Dinitrogen pentoxide, N2O5, decomposes by first-order kinetics with a rate constant of 0.15 s-1 at 353 K.

(a) What is the half-life (in seconds) for the decomposition of N2O5 at 353 K?

(b) If [N2O5]0 = 0.0579 mol·L-1, what will be the concentration of N2O5 after 4.0 s?

(c) How much time (in minutes) will elapse before the N2O5 concentration decreases from 0.0579 mol·L-1 to 0.0143 mol·L-1?

To solve this problem, we can use the integrated rate law for a first-order reaction:

ln([A]/[A]0) = -kt

where [A] is the concentration at a given time, [A]0 is the initial concentration, k is the rate constant, and t is the time.

(a) To find the half-life, we can rearrange the integrated rate law equation as follows:

ln(1/2) = -kt1/2

The half-life (t1/2) is the time it takes for the concentration to decrease by half.

Substituting the given values into the equation:

ln(1/2) = -0.15 s-1 * t1/2

ln(1/2) = -0.15 t1/2

Now, we can solve for t1/2 using natural logarithms:

t1/2 = ln(1/2) / -0.15
t1/2 ≈ 4.61 seconds

Therefore, the half-life for the decomposition of N2O5 at 353 K is approximately 4.61 seconds.

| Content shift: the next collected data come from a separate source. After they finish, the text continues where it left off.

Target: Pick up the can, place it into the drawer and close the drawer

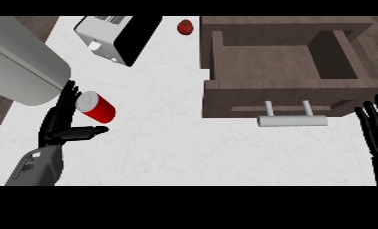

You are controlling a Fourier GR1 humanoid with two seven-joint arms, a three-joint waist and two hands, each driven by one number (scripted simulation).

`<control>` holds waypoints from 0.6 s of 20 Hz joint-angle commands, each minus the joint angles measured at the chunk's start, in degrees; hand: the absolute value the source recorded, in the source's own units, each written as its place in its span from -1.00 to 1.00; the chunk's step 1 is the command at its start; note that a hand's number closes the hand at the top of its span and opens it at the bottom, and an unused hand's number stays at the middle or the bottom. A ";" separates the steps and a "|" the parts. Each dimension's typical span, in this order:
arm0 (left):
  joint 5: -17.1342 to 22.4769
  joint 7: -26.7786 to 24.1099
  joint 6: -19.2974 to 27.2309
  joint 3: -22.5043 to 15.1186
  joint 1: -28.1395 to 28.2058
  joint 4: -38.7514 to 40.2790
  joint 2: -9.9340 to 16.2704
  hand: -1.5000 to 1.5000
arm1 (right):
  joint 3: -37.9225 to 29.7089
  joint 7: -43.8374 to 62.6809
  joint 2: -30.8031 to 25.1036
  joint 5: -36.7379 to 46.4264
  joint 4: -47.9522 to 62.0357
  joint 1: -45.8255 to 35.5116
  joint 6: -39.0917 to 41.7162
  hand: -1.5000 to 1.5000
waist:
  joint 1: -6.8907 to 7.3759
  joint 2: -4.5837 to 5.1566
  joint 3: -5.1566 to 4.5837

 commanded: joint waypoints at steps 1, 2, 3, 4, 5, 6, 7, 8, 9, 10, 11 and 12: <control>-0.09 0.52 -0.65 0.50 -5.21 5.25 2.26 -1.00 | -0.61 4.59 -0.98 -1.27 -3.56 -0.38 0.25 -1.00 | -0.21 0.05 -0.02; -0.23 0.25 2.82 -1.26 -1.07 0.31 -2.31 -1.00 | -0.29 2.63 0.06 -1.34 -3.74 2.26 1.28 -1.00 | 0.04 -0.06 0.01; -0.74 -3.95 2.79 -0.92 -1.67 4.81 -3.08 -1.00 | -1.41 -0.34 -0.14 -1.74 -0.96 1.80 1.72 -1.00 | -0.13 0.03 -0.01; -0.50 -0.80 1.59 -0.02 -7.77 8.14 -0.46 -1.00 | -1.94 0.33 -0.54 -1.28 0.25 -0.87 0.45 -1.00 | -0.33 0.12 -0.03; -0.84 -3.08 2.89 -0.32 -6.36 9.10 -2.10 -1.00 | -4.37 2.98 -3.02 -4.17 2.27 -4.29 1.04 -1.00 | -0.19 0.13 -0.02; -0.89 -2.85 3.98 -0.74 -5.73 7.98 -2.73 -1.00 | -2.59 0.27 -0.60 -2.42 -2.88 2.95 2.45 -1.00 | -0.27 0.03 -0.01; -0.40 -3.32 1.08 -0.65 -4.28 7.65 -1.27 -1.00 | 1.55 6.54 1.16 0.48 -6.23 -1.54 -1.86 -1.00 | -0.03 0.03 -0.02; -0.15 -0.46 2.18 -0.09 -9.17 9.43 -0.87 -1.00 | -0.09 -0.08 1.18 -0.28 -1.44 1.24 0.59 -1.00 | -0.29 0.08 -0.01; -0.68 -3.69 2.79 -0.81 -7.29 10.21 -2.59 -1.00 | -0.05 1.11 1.20 -0.47 -3.31 1.69 0.85 -1.00 | -0.24 0.06 -0.02; -0.02 -0.89 0.84 -1.20 -5.59 6.21 -0.57 -1.00 | -2.28 1.48 0.20 -3.01 -4.35 3.31 2.41 -1.00 | -0.04 -0.04 0.01; -0.62 -3.52 -0.52 0.18 -10.99 13.38 1.33 -1.00 | 1.36 -3.43 1.21 1.06 1.64 0.23 1.01 -1.00 | -0.57 0.27 -0.05; -0.47 -0.61 1.95 -1.46 -7.28 7.36 -1.36 -1.00 | -6.23 3.67 -2.82 -7.28 -3.10 -0.61 2.49 -1.00 | -0.04 -0.02 0.01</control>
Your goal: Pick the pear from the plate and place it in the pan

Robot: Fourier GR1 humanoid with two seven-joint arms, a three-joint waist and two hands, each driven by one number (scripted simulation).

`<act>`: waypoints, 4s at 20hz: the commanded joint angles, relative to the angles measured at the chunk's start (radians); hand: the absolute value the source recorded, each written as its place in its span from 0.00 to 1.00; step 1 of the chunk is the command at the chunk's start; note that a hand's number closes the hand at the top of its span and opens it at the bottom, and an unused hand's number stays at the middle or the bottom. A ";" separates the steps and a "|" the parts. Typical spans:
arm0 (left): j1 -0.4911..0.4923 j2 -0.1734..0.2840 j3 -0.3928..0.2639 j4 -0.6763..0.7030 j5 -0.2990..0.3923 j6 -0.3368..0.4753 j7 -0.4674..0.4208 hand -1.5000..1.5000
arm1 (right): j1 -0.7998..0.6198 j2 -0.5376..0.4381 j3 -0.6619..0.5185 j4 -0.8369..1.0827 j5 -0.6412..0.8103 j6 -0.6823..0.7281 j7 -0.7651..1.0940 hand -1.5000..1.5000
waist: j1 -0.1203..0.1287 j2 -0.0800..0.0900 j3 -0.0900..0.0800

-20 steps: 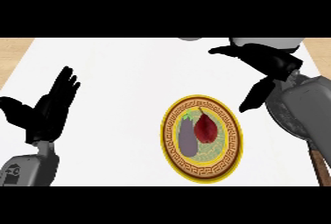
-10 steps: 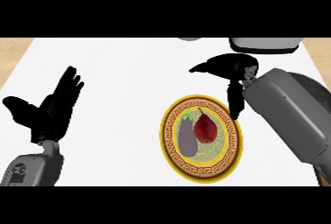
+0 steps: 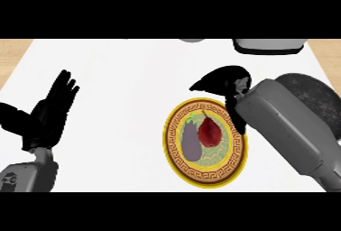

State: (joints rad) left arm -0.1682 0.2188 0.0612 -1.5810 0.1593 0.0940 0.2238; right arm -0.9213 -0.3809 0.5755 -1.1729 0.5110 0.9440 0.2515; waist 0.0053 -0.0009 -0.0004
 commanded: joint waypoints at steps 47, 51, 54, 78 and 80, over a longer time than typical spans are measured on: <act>0.004 -0.046 0.057 0.058 -0.046 -0.067 -0.046 0.50 | 0.119 0.332 -0.080 0.400 0.601 -0.220 -0.147 0.00 | 0.005 0.004 0.000; -0.049 -0.061 0.036 0.033 -0.055 -0.039 0.022 0.50 | 0.131 0.332 -0.042 0.462 0.621 -0.322 -0.278 1.00 | 0.008 0.007 0.001; -0.030 -0.075 0.017 -0.015 -0.068 -0.022 0.047 0.50 | 0.090 0.308 -0.059 0.505 0.639 -0.372 -0.349 1.00 | 0.013 0.007 0.001; 0.019 -0.039 0.075 -0.014 -0.061 -0.032 0.028 0.50 | 0.325 0.346 -0.294 -0.137 0.785 -0.762 0.319 1.00 | -0.066 -0.025 0.000; 0.035 -0.053 0.072 0.014 -0.067 -0.036 -0.021 0.50 | 0.295 0.337 -0.287 -0.242 0.828 -0.742 0.385 1.00 | -0.058 -0.020 -0.001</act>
State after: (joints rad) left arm -0.1346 0.1721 0.1380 -1.5778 0.1036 0.0540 0.2226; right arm -0.6382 -0.0473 0.2600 -1.2329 1.2626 0.2202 0.5058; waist -0.0532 -0.0227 -0.0011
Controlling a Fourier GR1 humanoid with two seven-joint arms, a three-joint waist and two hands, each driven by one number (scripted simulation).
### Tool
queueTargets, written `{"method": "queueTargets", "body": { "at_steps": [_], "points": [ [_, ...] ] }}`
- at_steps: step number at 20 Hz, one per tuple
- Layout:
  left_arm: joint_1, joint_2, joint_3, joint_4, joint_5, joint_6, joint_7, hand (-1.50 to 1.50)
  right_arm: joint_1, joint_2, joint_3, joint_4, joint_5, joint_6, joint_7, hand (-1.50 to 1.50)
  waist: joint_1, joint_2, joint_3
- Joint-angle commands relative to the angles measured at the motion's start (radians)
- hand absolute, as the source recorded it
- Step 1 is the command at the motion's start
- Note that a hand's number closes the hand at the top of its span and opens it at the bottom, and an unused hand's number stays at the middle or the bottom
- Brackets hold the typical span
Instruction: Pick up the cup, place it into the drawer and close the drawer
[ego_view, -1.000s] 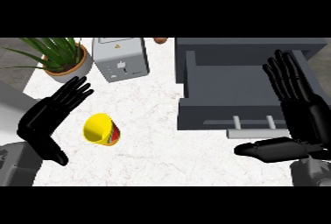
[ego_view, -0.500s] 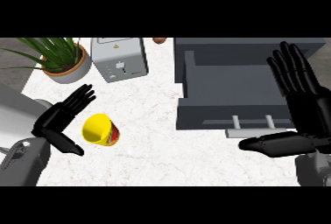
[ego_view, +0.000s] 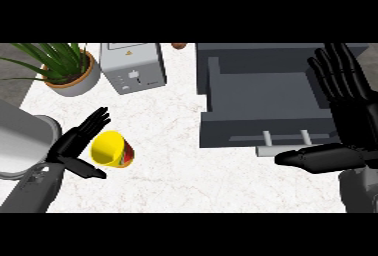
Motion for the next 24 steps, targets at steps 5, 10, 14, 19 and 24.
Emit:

(b) To find the concentration of N2O5 after 4.0 seconds, we can use the integrated rate law again:

ln([N2O5]/[N2O5]0) = -kt

Rearranging the equation:

[N2O5] = [N2O5]0 * e^(-kt)

Substituting the given values:

[N2O5] = 0.0579 mol·L-1 * e^(-0.15 s-1 * 4.0 s)

[N2O5] ≈ 0.0415 mol·L-1

Therefore, the concentration of N2O5 after 4.0 seconds is approximately 0.0415 mol·L-1.

(c) To find the time it takes for the N2O5 concentration to decrease from 0.0579 mol·L-1 to 0.0143 mol·L-1, we can rearrange the equation and solve for t:

ln([N2O5]/[N2O5]0) = -kt

t = ln([N2O5]/[N2O5]0) / -k

Substituting the given values:

t = ln(0.0143 mol·L-1 / 0.0579 mol·L-1) / -0.15 s-1

t ≈ 8.86 seconds

Since there are 60 seconds in a minute, we can convert the time from seconds to minutes:

t = 8.86 s * (1 min / 60 s)

t ≈ 0.148 minutes

Therefore, it takes approximately 0.148 minutes for the N2O5 concentration to decrease from 0.0579 mol·L-1 to 0.0143 mol·L-1.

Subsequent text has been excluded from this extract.